Le marquage par les anticorps des embryons a permis de révéler la présence des cellules recherchées et d’obtenir des images du système nerveux périphérique, du système vasculaire, des poumons, des muscles ou encore du système urogénital.

« Ce que nous avons observé a confirmé les données connues en embryologie mais c’est la première fois que nous obtenons des images réelles de l’organisation des tissus avec autant de détails. Nous avons notamment découvert des choses qu’il n’était pas possible de voir sans marquage spécifique. Nous avons par exemple réussi à distinguer les nerfs sensitifs (qui transmettent des signaux sensoriels vers le cerveau) des nerfs moteurs (qui sont reliés aux muscles), ce qui était alors impossible », explique Alain Chédotal.

Autre découverte : la variabilité de l’arborescence nerveuse au niveau des mains. Le développement des nerfs principaux est conservé dans toutes les mains mais celui des petites innervations périphériques est beaucoup plus aléatoire entre les mains gauche et droite et entre les individus. Enfin, dernier avantage souligné par les chercheurs : « nous pouvons avoir une idée du rythme de prolifération cellulaire pour chaque organe en comptant les cellules fluorescentes aux différents âges embryonnaires ».

Pour mettre ces données à la disposition du plus large public, l’équipe a créé un site internet dédié subventionné par la Fondation Voir & Entendre*. « Nous y proposons nos films libres d’accès et allons l’enrichir au fur et à mesure que nous en produirons de nouveaux. Nous aimerions également que d’autres laboratoires puissent le compléter avec leurs propres travaux.

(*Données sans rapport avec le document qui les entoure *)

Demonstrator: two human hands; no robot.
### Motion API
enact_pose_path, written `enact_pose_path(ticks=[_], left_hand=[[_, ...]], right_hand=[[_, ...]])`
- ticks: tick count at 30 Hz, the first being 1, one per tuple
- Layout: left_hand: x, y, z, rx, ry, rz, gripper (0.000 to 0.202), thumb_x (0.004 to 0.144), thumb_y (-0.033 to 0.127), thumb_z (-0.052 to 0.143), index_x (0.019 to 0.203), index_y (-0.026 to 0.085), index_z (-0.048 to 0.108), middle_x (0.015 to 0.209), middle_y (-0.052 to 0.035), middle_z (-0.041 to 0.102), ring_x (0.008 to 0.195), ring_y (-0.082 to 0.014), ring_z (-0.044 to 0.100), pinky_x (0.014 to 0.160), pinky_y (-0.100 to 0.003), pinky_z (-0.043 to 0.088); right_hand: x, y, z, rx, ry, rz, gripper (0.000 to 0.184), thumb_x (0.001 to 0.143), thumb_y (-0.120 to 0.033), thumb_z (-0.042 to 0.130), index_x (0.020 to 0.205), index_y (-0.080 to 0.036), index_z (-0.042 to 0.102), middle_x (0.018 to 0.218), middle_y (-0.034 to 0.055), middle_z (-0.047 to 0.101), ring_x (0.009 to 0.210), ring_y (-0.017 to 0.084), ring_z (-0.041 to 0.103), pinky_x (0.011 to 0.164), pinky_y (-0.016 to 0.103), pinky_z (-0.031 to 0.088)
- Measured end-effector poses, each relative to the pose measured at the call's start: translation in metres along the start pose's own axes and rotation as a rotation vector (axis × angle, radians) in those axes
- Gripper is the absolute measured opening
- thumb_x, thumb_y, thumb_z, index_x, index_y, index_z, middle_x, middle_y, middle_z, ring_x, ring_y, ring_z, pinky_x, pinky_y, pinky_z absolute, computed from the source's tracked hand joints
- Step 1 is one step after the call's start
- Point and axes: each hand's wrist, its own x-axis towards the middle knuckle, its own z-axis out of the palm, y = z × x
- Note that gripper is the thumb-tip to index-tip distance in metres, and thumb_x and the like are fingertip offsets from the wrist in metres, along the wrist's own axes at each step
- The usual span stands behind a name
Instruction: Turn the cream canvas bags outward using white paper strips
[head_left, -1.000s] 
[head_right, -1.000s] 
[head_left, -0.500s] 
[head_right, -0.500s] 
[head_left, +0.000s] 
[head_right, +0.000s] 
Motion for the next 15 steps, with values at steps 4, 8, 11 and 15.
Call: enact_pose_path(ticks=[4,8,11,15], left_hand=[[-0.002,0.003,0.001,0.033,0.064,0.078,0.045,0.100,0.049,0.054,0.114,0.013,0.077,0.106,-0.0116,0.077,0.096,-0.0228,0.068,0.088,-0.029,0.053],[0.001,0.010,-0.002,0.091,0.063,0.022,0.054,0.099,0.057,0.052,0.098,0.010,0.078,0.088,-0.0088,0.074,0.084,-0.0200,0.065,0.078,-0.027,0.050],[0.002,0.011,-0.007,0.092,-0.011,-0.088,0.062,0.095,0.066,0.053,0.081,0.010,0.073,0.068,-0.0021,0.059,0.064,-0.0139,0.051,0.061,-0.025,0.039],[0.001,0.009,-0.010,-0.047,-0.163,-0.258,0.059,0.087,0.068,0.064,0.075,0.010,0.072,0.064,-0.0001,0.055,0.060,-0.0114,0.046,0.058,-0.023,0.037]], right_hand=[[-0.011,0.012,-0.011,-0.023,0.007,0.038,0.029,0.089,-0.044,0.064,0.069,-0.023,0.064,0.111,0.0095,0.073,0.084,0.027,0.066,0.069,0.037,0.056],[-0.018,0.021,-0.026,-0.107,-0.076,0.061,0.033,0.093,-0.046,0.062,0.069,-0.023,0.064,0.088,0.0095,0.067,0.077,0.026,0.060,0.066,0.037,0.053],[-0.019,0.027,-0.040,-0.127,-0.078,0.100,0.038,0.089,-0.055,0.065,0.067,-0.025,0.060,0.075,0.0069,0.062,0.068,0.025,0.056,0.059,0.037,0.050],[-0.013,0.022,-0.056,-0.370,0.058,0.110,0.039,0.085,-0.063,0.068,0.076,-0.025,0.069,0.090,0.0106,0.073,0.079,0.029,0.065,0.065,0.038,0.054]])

L’objectif est d’en faire une banque internationale d’images pour disposer d’un véritable atlas en 3D de l’embryon humain au cours du premier trimestre de développement, avec une recherche possible organe par organe.

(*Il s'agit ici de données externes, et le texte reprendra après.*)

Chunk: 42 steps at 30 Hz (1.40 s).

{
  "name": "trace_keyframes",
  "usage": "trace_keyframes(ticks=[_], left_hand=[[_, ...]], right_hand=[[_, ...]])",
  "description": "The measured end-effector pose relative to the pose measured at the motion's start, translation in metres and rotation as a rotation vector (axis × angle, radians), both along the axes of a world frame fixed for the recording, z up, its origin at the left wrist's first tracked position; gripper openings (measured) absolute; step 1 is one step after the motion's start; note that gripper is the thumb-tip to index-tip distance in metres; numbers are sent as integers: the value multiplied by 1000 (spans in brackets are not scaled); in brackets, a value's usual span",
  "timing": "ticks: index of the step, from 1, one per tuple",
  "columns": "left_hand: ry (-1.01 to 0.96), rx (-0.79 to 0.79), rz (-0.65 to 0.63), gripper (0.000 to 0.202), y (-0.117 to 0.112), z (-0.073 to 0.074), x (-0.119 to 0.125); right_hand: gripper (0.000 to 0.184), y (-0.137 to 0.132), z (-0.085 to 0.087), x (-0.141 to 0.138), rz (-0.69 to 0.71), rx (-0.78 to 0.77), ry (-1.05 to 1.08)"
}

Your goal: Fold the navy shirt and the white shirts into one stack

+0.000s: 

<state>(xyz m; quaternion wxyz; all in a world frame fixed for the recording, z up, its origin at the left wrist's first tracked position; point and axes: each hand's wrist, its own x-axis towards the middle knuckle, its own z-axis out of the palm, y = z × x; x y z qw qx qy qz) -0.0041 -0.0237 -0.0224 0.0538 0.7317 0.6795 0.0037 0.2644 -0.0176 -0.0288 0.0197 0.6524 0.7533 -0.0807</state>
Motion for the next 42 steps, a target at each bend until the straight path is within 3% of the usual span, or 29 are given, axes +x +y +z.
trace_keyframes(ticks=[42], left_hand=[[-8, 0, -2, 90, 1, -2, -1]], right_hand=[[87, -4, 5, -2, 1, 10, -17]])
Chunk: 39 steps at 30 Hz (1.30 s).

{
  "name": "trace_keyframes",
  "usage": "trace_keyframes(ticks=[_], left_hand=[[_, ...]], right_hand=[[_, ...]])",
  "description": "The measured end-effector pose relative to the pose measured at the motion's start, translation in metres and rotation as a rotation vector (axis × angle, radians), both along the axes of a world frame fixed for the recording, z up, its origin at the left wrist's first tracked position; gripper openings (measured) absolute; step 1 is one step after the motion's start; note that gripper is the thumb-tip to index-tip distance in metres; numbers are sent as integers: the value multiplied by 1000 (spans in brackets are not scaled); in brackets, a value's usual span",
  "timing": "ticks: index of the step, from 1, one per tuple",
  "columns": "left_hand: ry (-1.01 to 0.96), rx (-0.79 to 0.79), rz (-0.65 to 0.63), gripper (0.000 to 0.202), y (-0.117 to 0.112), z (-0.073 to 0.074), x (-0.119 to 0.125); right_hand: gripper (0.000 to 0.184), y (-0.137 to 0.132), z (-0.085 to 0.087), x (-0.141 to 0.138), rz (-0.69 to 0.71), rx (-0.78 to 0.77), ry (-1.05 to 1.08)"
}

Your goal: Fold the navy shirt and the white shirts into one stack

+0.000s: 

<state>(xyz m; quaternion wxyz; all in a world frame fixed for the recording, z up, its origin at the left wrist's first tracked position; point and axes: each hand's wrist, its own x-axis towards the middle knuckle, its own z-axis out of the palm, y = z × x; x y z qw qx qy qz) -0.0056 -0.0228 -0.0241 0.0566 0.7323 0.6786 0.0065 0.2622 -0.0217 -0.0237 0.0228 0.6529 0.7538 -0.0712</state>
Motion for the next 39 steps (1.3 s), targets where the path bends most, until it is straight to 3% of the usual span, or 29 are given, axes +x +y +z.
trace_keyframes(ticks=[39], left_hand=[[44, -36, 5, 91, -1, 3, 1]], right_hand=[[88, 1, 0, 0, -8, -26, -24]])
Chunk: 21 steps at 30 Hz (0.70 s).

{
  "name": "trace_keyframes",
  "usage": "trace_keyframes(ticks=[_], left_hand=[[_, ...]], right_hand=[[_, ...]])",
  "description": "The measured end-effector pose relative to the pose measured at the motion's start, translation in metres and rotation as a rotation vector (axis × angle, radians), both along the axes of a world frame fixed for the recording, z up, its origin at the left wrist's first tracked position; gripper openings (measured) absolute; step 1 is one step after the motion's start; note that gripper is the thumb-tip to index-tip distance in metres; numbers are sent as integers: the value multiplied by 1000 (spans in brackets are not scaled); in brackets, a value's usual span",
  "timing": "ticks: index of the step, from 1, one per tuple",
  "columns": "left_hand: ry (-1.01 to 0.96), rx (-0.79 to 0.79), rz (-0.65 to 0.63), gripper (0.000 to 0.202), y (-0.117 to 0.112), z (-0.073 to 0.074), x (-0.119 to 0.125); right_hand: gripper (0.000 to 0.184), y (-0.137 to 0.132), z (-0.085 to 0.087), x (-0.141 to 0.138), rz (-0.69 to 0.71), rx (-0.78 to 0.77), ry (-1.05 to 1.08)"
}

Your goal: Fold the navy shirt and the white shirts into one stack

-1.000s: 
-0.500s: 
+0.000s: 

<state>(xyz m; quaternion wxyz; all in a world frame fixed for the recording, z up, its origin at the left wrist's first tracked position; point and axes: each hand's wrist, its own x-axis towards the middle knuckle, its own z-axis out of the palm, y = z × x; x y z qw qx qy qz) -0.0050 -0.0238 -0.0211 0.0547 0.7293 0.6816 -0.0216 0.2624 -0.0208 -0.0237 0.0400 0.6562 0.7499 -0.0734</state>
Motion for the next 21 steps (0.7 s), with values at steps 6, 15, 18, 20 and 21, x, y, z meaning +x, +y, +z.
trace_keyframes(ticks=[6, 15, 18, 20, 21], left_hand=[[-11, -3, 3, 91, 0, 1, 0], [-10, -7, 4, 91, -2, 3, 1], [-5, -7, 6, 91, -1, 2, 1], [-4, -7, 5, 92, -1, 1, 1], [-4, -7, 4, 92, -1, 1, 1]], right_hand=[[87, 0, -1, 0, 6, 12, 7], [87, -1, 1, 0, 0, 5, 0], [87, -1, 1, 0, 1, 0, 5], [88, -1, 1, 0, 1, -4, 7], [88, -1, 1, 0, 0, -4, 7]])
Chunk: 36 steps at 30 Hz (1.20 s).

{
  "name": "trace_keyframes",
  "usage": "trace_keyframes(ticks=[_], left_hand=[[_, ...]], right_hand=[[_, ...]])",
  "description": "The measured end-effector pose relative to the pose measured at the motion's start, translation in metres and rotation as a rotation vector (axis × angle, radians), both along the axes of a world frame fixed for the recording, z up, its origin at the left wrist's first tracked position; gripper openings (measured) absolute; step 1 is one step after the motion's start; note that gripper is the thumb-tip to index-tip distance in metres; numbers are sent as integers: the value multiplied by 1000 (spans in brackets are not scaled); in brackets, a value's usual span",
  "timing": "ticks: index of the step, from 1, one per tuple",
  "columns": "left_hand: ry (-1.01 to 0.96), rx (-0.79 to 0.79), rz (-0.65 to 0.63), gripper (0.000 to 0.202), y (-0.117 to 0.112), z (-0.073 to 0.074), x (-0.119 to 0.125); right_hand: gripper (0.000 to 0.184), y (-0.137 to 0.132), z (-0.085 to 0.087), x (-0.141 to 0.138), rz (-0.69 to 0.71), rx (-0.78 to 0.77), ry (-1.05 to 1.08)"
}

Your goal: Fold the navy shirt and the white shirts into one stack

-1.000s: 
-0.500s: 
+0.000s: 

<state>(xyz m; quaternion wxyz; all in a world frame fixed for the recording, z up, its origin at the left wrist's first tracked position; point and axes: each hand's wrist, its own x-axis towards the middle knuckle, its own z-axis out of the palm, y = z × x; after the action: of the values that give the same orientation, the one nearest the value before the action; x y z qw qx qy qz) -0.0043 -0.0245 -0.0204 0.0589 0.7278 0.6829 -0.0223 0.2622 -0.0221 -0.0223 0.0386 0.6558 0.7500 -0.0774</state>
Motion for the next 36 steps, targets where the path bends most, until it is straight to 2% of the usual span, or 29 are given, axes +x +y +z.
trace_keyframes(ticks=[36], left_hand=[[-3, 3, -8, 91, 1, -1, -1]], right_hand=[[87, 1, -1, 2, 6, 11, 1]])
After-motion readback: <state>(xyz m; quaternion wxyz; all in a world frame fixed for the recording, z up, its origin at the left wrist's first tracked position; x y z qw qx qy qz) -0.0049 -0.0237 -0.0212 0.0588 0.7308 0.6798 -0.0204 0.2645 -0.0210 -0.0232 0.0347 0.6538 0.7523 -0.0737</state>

Les embryoïdes : une alternative éthique pour la recherche

Les embryoïdes, issus de cellules souches, imitent le développement des premiers jours suivant la conception. L’Agence de la biomédecine propose une limite de vingt-huit jours de culture in vitro. Le 6 septembre, la revue Nature publiait une étude marquant une nouvelle avancée dans la fabrication in vitro de modèles d’embryons humains. Ceux-ci pourraient permettre de lever nombre d’inconnues sur les premières phases de notre développement en s’affranchissant pour partie du poids éthique pesant sur l’étude de vrais embryons. L’équipe de Jacob Hanna (Weizmann Institute of Science, Rehovot, Israël), l’une des plus en pointe dans ce domaine, décrit avoir pu cultiver jusqu’au stade treize-quatorze jours un cocktail de cellules souches embryonnaires humaines. Plongées dans le milieu adéquat, celles-ci se sont spontanément multipliées pour former une entité cellulaire dont la croissance imite celle d’un véritable embryon, mais aussi des tissus destinés à favoriser son implantation dans un utérus - opération qui n’a bien sûr pas été conduite.

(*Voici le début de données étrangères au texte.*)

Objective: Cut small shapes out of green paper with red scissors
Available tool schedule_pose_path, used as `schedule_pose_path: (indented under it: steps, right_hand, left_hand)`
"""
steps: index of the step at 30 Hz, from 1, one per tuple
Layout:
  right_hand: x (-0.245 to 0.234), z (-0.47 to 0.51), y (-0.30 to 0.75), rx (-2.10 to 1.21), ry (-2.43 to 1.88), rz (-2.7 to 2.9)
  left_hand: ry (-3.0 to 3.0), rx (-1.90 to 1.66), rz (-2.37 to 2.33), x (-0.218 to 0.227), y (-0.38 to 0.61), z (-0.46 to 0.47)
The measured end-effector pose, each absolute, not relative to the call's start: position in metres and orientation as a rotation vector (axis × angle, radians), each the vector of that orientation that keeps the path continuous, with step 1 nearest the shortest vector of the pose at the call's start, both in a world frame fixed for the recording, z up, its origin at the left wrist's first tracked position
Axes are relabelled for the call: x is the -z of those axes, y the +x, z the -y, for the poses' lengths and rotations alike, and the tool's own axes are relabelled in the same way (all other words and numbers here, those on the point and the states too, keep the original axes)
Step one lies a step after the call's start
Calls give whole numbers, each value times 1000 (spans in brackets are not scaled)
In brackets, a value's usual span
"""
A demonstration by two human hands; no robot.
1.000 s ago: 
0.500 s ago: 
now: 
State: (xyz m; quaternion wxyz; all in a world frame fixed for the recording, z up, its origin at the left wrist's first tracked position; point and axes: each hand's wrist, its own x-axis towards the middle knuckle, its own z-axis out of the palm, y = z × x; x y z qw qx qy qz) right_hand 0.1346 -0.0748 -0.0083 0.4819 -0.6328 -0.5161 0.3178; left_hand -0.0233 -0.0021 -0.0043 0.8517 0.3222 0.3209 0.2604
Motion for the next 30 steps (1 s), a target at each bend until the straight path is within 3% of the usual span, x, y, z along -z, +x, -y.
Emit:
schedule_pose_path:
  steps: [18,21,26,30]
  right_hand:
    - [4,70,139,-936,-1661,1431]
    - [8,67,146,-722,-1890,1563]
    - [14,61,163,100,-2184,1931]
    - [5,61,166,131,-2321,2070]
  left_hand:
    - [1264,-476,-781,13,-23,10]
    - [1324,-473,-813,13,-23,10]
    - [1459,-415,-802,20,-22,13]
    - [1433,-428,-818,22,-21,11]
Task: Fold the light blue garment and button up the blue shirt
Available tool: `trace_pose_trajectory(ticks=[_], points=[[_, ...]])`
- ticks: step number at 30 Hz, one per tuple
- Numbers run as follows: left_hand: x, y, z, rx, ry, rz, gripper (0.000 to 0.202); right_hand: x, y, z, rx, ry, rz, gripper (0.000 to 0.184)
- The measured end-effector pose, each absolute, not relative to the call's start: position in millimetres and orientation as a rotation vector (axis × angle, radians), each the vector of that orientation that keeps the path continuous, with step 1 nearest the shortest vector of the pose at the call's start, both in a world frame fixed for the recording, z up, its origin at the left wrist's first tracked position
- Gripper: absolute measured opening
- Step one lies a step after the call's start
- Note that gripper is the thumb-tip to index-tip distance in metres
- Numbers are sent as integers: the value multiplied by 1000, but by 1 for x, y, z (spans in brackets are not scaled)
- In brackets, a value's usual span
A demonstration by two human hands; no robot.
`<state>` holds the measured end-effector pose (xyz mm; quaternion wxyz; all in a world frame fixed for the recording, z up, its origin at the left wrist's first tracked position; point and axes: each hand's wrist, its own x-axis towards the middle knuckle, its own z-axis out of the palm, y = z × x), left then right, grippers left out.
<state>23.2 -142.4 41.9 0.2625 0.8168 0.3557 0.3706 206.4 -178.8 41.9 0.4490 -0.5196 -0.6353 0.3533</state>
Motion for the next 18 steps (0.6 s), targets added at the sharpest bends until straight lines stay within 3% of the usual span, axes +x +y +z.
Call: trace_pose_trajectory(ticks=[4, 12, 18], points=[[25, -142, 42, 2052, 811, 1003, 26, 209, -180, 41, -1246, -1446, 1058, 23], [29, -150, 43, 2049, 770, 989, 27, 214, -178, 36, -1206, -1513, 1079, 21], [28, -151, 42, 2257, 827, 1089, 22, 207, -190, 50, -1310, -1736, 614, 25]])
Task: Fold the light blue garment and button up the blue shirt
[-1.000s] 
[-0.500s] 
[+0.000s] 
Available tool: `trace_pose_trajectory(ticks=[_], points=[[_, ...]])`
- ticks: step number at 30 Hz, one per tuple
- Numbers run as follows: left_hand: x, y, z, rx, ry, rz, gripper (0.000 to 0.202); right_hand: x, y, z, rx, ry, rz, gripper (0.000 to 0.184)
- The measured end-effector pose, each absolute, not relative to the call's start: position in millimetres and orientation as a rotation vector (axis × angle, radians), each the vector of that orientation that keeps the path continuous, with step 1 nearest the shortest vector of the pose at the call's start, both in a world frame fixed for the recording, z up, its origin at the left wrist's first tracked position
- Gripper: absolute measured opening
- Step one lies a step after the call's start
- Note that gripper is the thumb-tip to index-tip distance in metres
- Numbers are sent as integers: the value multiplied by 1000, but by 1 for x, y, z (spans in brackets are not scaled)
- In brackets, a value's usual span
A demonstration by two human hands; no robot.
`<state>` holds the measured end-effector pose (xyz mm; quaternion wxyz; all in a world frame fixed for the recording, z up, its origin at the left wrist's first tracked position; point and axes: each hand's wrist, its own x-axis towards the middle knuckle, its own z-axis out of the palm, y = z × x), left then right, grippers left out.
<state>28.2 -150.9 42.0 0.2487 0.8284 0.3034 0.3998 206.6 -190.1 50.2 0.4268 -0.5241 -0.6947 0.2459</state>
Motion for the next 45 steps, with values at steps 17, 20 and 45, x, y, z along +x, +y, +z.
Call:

Cette nouvelle publication illustre les progrès rapides dans la mise au point de modèles d’embryons humains, ou embryoïdes, susceptibles de se substituer dans des projets de recherche aux embryons issus de fécondations in vitro, et ne faisant plus l’objet d’un « projet parental ». Ces embryoïdes sont capables de se développer jusqu’à des stades de plus en plus avancés de l’organogenèse, c’est-à-dire la formation de structures différenciées permettant le développement de l’embryon. Pour accompagner ces percées successives et guider les équipes françaises impliquées dans ces travaux, le conseil d’orientation de l’Agence de la biomédecine a rendu public mercredi 11 octobre un avis sur ces modèles d’embryons, dont les caractéristiques se rapprochent de plus en plus de celles de véritables embryons humains.